Don’t pick a winner. Name both sides: “you wanted the red cup. You had it first.”
Give each child a moment of undivided attention alone. Conflict often spikes when they’re competing for you.
Teach phrases, don’t enforce them: “say ‘I’m using that.’” Words take time to land.
Why this works
Teach turn-taking with timers for shared toys — a visible timer is more effective than a verbal countdown. Create "special toy" rules: favourite items don't have to be shared, and putting them away before play prevents most flashpoints. Give individual one-on-one attention to each child daily, even if it's only ten minutes. Set up parallel play activities where siblings play near, not together — proximity without forced collaboration. Teach emotion words and reading faces explicitly. Intervene before escalation: distract, redirect, or briefly separate. Catch them being kind and narrate it specifically ("You gave your sister a block — look at her smile"). Keep duplicates of high-demand toys when possible, and don't underestimate how much sibling arguments shrink when there's a second one of everything.
Many toddler behaviour spikes come from hunger, tiredness, transitions, or a mismatch between big feelings and limited language. The goal is regulation first, teaching second.
When should I worry about sibling conflict?
If this pattern feels intense, persistent, or starts affecting sleep, safety, nursery, or family routines, it’s worth speaking to a professional. Your health visitor or GP can discuss your concerns and refer you to specialist support if needed. The NSPCC helpline (0808 800 5000) also offers free, confidential advice on any child behaviour concern.
Why does sibling conflict happen?
Toddlers are egocentric — they genuinely don't understand others' perspectives yet. Sharing requires impulse control and delayed gratification they don't have. Competition for parent attention is biological. The American Academy of Pediatrics frames this clearly: "sibling rivalry is a natural part of growing up. No matter how hard you try to keep the peace, your children are likely to fight over toys, tattle on one another, and tease and criticize each other." Different developmental stages create mismatched play styles between siblings — what feels fun to a 3-year-old can feel destructive to an 18-month-old. Proximity plus limited resources plus emerging emotional regulation equals predictable conflict. None of this is bad parenting, and none of it means your children won't get on as they grow.

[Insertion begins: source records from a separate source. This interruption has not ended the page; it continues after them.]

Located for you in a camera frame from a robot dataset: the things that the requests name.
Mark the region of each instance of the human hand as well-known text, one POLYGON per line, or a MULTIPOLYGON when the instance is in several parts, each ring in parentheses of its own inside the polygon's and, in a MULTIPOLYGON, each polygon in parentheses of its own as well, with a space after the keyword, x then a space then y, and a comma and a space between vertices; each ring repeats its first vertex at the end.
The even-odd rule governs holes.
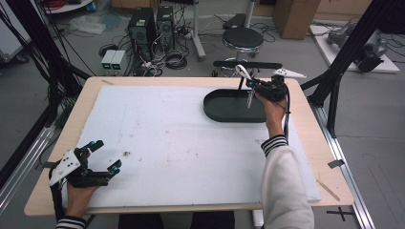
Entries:
POLYGON ((263 102, 263 105, 265 106, 266 126, 269 137, 272 138, 275 135, 283 135, 284 131, 281 122, 286 114, 286 100, 283 99, 282 101, 276 103, 267 100, 258 93, 255 95, 260 101, 263 102))
POLYGON ((87 210, 93 192, 99 186, 75 188, 68 183, 68 210, 66 216, 82 218, 87 210))

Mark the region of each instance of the striped sleeve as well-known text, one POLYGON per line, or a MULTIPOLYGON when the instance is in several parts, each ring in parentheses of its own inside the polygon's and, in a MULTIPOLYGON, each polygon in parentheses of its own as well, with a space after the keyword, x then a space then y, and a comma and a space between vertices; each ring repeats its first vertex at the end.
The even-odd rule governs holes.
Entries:
POLYGON ((274 148, 287 145, 288 145, 287 140, 284 135, 276 135, 271 139, 263 142, 262 149, 265 152, 265 155, 267 156, 270 153, 270 151, 273 150, 274 148))
POLYGON ((82 218, 65 216, 57 222, 56 229, 84 229, 86 220, 82 218))

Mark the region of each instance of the black tray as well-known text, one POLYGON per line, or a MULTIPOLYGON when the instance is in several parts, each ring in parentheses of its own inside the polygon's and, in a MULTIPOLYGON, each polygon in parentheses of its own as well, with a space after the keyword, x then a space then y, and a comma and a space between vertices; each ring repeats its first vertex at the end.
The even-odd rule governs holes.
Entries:
POLYGON ((263 103, 253 97, 247 108, 249 90, 219 89, 207 94, 203 110, 212 120, 219 122, 265 122, 263 103))

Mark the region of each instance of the black stool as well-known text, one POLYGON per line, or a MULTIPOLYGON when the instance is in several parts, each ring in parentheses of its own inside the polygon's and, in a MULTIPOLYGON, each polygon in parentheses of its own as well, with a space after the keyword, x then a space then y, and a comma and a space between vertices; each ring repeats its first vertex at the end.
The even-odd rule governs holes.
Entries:
MULTIPOLYGON (((263 36, 250 28, 238 27, 226 30, 223 35, 223 43, 229 49, 236 51, 236 57, 228 58, 225 61, 246 61, 242 59, 242 54, 257 53, 262 47, 263 41, 263 36)), ((236 71, 221 67, 221 73, 223 76, 231 77, 236 74, 236 71), (226 75, 223 70, 231 70, 232 74, 226 75)))

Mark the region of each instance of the robotic hand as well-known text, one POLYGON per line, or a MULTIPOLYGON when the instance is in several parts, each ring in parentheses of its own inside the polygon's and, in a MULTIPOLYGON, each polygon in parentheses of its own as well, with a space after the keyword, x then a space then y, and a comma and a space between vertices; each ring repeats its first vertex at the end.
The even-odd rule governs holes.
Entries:
MULTIPOLYGON (((331 31, 327 42, 342 48, 354 30, 355 24, 348 23, 339 31, 331 31)), ((376 31, 364 45, 361 52, 355 57, 353 63, 363 73, 368 73, 384 62, 380 57, 387 51, 387 40, 379 38, 376 31)))
POLYGON ((63 158, 57 162, 57 167, 50 170, 50 186, 55 185, 64 177, 75 188, 107 186, 108 181, 119 173, 121 161, 117 160, 108 167, 108 172, 93 172, 88 168, 87 160, 90 153, 98 150, 103 145, 104 143, 101 140, 97 142, 92 141, 82 148, 75 148, 73 152, 69 150, 63 158))
POLYGON ((265 97, 271 102, 279 102, 288 94, 288 87, 284 83, 285 77, 306 78, 305 75, 300 73, 295 73, 285 69, 278 69, 273 72, 275 75, 271 77, 271 81, 266 82, 250 76, 245 67, 242 65, 235 66, 235 70, 246 79, 247 87, 251 88, 253 92, 259 93, 261 96, 265 97))

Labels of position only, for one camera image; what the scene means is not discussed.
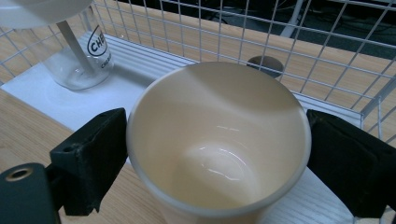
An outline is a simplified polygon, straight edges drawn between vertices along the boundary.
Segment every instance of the wire mesh basket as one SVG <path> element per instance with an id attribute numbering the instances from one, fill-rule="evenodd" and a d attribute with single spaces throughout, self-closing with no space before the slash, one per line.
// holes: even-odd
<path id="1" fill-rule="evenodd" d="M 396 147 L 396 0 L 94 0 L 92 7 L 107 35 L 276 73 L 305 107 Z M 62 43 L 57 27 L 34 32 Z M 0 85 L 39 63 L 14 30 L 0 27 L 0 46 Z"/>

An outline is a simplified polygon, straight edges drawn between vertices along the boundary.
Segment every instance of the jar label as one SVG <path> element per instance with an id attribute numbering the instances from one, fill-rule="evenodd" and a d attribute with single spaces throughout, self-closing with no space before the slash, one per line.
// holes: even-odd
<path id="1" fill-rule="evenodd" d="M 90 39 L 88 40 L 87 48 L 88 52 L 94 57 L 99 57 L 106 53 L 107 42 L 99 25 L 96 26 L 95 30 L 92 32 Z"/>

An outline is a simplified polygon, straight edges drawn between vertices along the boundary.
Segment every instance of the white lid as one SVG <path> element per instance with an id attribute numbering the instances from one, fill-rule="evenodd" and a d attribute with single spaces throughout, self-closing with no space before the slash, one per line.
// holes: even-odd
<path id="1" fill-rule="evenodd" d="M 26 29 L 65 21 L 92 0 L 0 0 L 0 26 Z"/>

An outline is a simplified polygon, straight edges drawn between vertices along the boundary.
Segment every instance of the cup rim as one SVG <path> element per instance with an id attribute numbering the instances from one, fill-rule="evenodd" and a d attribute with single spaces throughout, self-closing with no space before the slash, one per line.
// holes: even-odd
<path id="1" fill-rule="evenodd" d="M 209 62 L 209 63 L 216 63 L 219 67 L 222 66 L 230 66 L 230 64 L 235 64 L 235 63 L 223 63 L 223 62 Z M 174 206 L 176 209 L 179 209 L 181 211 L 187 212 L 192 215 L 196 215 L 199 217 L 215 217 L 215 218 L 222 218 L 222 217 L 237 217 L 241 216 L 244 214 L 249 214 L 256 212 L 266 206 L 272 205 L 275 202 L 277 202 L 279 199 L 281 199 L 283 196 L 285 196 L 291 189 L 292 187 L 298 182 L 300 177 L 303 175 L 303 172 L 305 170 L 305 167 L 308 163 L 309 160 L 309 155 L 310 155 L 310 150 L 311 150 L 311 132 L 310 132 L 310 126 L 308 122 L 308 118 L 305 115 L 303 107 L 300 105 L 297 99 L 295 101 L 300 105 L 300 114 L 301 114 L 301 119 L 303 120 L 303 125 L 302 130 L 305 132 L 305 146 L 304 146 L 304 155 L 302 156 L 301 162 L 297 169 L 294 170 L 293 174 L 291 177 L 286 181 L 284 185 L 282 185 L 279 189 L 275 190 L 273 193 L 270 195 L 266 196 L 263 199 L 258 200 L 255 203 L 250 203 L 244 206 L 240 207 L 235 207 L 235 208 L 229 208 L 229 209 L 209 209 L 209 208 L 203 208 L 195 205 L 191 205 L 188 203 L 183 203 L 180 200 L 177 200 L 170 196 L 169 194 L 165 193 L 160 187 L 158 187 L 156 184 L 154 184 L 150 179 L 149 176 L 145 173 L 143 168 L 140 166 L 139 162 L 136 159 L 136 156 L 134 155 L 134 150 L 133 150 L 133 144 L 132 144 L 132 139 L 131 136 L 132 134 L 132 126 L 133 123 L 132 121 L 134 120 L 134 112 L 137 110 L 137 108 L 140 105 L 140 102 L 143 101 L 146 92 L 151 91 L 157 83 L 161 82 L 162 80 L 172 76 L 173 74 L 177 74 L 179 71 L 186 69 L 187 67 L 191 66 L 205 66 L 208 63 L 195 63 L 195 64 L 190 64 L 185 67 L 181 67 L 176 69 L 175 71 L 172 71 L 163 77 L 160 77 L 156 79 L 154 82 L 152 82 L 146 90 L 142 93 L 142 95 L 137 99 L 136 103 L 134 104 L 131 113 L 128 118 L 128 123 L 127 123 L 127 148 L 129 152 L 129 160 L 134 167 L 134 170 L 136 171 L 137 175 L 139 178 L 142 180 L 144 185 L 149 189 L 149 191 L 153 194 L 153 196 L 157 199 L 160 200 L 162 203 L 169 203 L 172 206 Z M 256 72 L 257 70 L 253 68 L 247 67 L 247 69 L 252 69 Z"/>

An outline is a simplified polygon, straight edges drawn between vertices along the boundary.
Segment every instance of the wire grid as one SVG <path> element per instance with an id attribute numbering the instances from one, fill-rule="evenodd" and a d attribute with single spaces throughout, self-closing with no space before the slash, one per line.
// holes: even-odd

What should I avoid during sibling conflict?
Don't expect them to "work it out" independently — at toddler ages they need active coaching, not impartial refereeing. Avoid taking sides or determining who's "right" — the AAP advises that "while you may have to help younger children find ways to settle their differences, do not take sides." Don't force sharing of comfort objects or special toys. Don't compare siblings ("Why can't you be nice like your brother?") — comparison breeds resentment, not cooperation. The AAP notes that "treating your children differently doesn't mean you are playing favorites — it's a way of showing that you appreciate how special they are." Don't ignore conflict hoping it'll resolve itself — toddlers genuinely lack the skills to find resolution alone.
Most families see fewer incidents within 2–3 weeks of a consistent response. It’s normal for the behaviour to briefly intensify before improving — this is a sign your child is testing the new boundary, not that it isn’t working.